— TASK GOAL —
Could you return all of the listing below exactly, please?
--- INPUT DATA ---
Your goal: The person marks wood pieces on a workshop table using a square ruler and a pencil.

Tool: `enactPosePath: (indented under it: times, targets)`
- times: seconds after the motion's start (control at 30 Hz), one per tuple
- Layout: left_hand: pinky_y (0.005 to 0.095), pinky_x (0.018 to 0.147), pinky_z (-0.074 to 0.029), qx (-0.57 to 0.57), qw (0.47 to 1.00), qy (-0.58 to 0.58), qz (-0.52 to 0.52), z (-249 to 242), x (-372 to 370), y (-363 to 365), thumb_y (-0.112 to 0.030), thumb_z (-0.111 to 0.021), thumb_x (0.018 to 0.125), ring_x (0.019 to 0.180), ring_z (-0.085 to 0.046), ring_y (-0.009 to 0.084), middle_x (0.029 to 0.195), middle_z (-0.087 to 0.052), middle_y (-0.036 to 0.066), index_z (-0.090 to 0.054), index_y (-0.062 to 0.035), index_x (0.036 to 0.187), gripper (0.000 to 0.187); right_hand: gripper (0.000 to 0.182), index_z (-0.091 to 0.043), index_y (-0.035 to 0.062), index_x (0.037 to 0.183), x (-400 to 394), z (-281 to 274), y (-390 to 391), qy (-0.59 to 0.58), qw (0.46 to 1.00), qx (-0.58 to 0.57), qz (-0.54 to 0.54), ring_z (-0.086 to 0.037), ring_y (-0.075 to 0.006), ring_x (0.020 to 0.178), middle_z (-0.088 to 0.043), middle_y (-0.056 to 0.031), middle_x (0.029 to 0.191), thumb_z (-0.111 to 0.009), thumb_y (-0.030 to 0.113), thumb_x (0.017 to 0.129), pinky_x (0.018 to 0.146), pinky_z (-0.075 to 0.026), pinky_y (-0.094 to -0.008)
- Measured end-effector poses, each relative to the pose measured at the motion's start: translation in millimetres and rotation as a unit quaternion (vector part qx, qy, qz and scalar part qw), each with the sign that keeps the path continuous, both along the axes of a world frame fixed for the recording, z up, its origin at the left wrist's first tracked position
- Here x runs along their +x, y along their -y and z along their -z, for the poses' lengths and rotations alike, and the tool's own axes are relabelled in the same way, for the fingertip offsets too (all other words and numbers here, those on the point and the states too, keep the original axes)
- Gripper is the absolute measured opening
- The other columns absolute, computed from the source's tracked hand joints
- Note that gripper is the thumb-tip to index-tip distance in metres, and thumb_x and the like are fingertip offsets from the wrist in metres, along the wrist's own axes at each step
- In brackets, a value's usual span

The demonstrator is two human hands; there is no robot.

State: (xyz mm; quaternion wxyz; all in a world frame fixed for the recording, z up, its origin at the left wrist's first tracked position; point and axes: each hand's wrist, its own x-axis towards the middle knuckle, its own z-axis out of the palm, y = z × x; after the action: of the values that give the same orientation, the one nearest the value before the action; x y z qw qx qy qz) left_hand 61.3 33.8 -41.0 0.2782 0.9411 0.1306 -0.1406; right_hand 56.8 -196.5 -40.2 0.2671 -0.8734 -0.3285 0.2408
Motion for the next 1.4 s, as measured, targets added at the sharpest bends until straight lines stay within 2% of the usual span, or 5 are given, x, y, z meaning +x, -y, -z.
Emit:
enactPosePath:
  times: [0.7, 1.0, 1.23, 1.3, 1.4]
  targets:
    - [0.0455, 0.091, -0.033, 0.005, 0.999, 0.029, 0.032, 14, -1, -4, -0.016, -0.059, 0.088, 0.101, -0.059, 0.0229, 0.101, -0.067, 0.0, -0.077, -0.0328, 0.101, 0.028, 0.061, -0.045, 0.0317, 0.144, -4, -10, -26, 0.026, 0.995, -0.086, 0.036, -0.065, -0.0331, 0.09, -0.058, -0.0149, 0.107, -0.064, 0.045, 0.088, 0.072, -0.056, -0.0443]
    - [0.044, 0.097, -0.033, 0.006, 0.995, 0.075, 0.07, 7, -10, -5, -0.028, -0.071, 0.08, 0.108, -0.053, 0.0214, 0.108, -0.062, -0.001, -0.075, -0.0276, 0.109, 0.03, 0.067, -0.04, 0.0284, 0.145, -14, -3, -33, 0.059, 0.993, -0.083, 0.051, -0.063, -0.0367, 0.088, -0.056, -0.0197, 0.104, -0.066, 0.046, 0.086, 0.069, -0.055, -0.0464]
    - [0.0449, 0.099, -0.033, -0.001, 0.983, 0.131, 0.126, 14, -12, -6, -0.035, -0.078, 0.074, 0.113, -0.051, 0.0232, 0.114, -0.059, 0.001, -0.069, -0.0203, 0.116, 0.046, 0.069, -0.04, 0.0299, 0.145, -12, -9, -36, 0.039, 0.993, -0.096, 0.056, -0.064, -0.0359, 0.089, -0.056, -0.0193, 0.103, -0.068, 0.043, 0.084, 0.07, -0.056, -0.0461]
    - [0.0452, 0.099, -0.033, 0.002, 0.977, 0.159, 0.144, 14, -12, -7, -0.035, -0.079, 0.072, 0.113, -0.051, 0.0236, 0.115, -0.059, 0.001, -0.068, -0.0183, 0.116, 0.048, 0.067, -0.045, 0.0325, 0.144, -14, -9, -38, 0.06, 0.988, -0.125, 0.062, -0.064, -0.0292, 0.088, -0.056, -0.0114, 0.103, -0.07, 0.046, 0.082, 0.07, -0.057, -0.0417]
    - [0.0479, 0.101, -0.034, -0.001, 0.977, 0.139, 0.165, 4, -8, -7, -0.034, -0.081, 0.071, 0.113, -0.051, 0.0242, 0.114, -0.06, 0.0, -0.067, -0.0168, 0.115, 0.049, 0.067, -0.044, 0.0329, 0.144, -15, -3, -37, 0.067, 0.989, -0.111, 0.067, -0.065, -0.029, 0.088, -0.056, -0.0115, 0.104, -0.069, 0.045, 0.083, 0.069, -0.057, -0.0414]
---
— SOLVED PROBLEM —
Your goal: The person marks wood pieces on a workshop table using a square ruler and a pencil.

Tool: `enactPosePath: (indented under it: times, targets)`
- times: seconds after the motion's start (control at 30 Hz), one per tuple
- Layout: left_hand: pinky_y (0.005 to 0.095), pinky_x (0.018 to 0.147), pinky_z (-0.074 to 0.029), qx (-0.57 to 0.57), qw (0.47 to 1.00), qy (-0.58 to 0.58), qz (-0.52 to 0.52), z (-249 to 242), x (-372 to 370), y (-363 to 365), thumb_y (-0.112 to 0.030), thumb_z (-0.111 to 0.021), thumb_x (0.018 to 0.125), ring_x (0.019 to 0.180), ring_z (-0.085 to 0.046), ring_y (-0.009 to 0.084), middle_x (0.029 to 0.195), middle_z (-0.087 to 0.052), middle_y (-0.036 to 0.066), index_z (-0.090 to 0.054), index_y (-0.062 to 0.035), index_x (0.036 to 0.187), gripper (0.000 to 0.187); right_hand: gripper (0.000 to 0.182), index_z (-0.091 to 0.043), index_y (-0.035 to 0.062), index_x (0.037 to 0.183), x (-400 to 394), z (-281 to 274), y (-390 to 391), qy (-0.59 to 0.58), qw (0.46 to 1.00), qx (-0.58 to 0.57), qz (-0.54 to 0.54), ring_z (-0.086 to 0.037), ring_y (-0.075 to 0.006), ring_x (0.020 to 0.178), middle_z (-0.088 to 0.043), middle_y (-0.056 to 0.031), middle_x (0.029 to 0.191), thumb_z (-0.111 to 0.009), thumb_y (-0.030 to 0.113), thumb_x (0.017 to 0.129), pinky_x (0.018 to 0.146), pinky_z (-0.075 to 0.026), pinky_y (-0.094 to -0.008)
- Measured end-effector poses, each relative to the pose measured at the motion's start: translation in millimetres and rotation as a unit quaternion (vector part qx, qy, qz and scalar part qw), each with the sign that keeps the path continuous, both along the axes of a world frame fixed for the recording, z up, its origin at the left wrist's first tracked position
- Here x runs along their +x, y along their -y and z along their -z, for the poses' lengths and rotations alike, and the tool's own axes are relabelled in the same way, for the fingertip offsets too (all other words and numbers here, those on the point and the states too, keep the original axes)
- Gripper is the absolute measured opening
- The other columns absolute, computed from the source's tracked hand joints
- Note that gripper is the thumb-tip to index-tip distance in metres, and thumb_x and the like are fingertip offsets from the wrist in metres, along the wrist's own axes at each step
- In brackets, a value's usual span

The demonstrator is two human hands; there is no robot.

State: (xyz mm; quaternion wxyz; all in a world frame fixed for the recording, z up, its origin at the left wrist's first tracked position; point and axes: each hand's wrist, its own x-axis towards the middle knuckle, its own z-axis out of the palm, y = z × x; after the action: of the values that give the same orientation, the one nearest the value before the action; x y z qw qx qy qz) left_hand 61.3 33.8 -41.0 0.2782 0.9411 0.1306 -0.1406; right_hand 56.8 -196.5 -40.2 0.2671 -0.8734 -0.3285 0.2408
Motion for the next 1.4 s, as measured, targets added at the sharpest bends until straight lines stay within 2% of the usual span, or 5 are given, x, y, z meaning +x, -y, -z.
Emit:
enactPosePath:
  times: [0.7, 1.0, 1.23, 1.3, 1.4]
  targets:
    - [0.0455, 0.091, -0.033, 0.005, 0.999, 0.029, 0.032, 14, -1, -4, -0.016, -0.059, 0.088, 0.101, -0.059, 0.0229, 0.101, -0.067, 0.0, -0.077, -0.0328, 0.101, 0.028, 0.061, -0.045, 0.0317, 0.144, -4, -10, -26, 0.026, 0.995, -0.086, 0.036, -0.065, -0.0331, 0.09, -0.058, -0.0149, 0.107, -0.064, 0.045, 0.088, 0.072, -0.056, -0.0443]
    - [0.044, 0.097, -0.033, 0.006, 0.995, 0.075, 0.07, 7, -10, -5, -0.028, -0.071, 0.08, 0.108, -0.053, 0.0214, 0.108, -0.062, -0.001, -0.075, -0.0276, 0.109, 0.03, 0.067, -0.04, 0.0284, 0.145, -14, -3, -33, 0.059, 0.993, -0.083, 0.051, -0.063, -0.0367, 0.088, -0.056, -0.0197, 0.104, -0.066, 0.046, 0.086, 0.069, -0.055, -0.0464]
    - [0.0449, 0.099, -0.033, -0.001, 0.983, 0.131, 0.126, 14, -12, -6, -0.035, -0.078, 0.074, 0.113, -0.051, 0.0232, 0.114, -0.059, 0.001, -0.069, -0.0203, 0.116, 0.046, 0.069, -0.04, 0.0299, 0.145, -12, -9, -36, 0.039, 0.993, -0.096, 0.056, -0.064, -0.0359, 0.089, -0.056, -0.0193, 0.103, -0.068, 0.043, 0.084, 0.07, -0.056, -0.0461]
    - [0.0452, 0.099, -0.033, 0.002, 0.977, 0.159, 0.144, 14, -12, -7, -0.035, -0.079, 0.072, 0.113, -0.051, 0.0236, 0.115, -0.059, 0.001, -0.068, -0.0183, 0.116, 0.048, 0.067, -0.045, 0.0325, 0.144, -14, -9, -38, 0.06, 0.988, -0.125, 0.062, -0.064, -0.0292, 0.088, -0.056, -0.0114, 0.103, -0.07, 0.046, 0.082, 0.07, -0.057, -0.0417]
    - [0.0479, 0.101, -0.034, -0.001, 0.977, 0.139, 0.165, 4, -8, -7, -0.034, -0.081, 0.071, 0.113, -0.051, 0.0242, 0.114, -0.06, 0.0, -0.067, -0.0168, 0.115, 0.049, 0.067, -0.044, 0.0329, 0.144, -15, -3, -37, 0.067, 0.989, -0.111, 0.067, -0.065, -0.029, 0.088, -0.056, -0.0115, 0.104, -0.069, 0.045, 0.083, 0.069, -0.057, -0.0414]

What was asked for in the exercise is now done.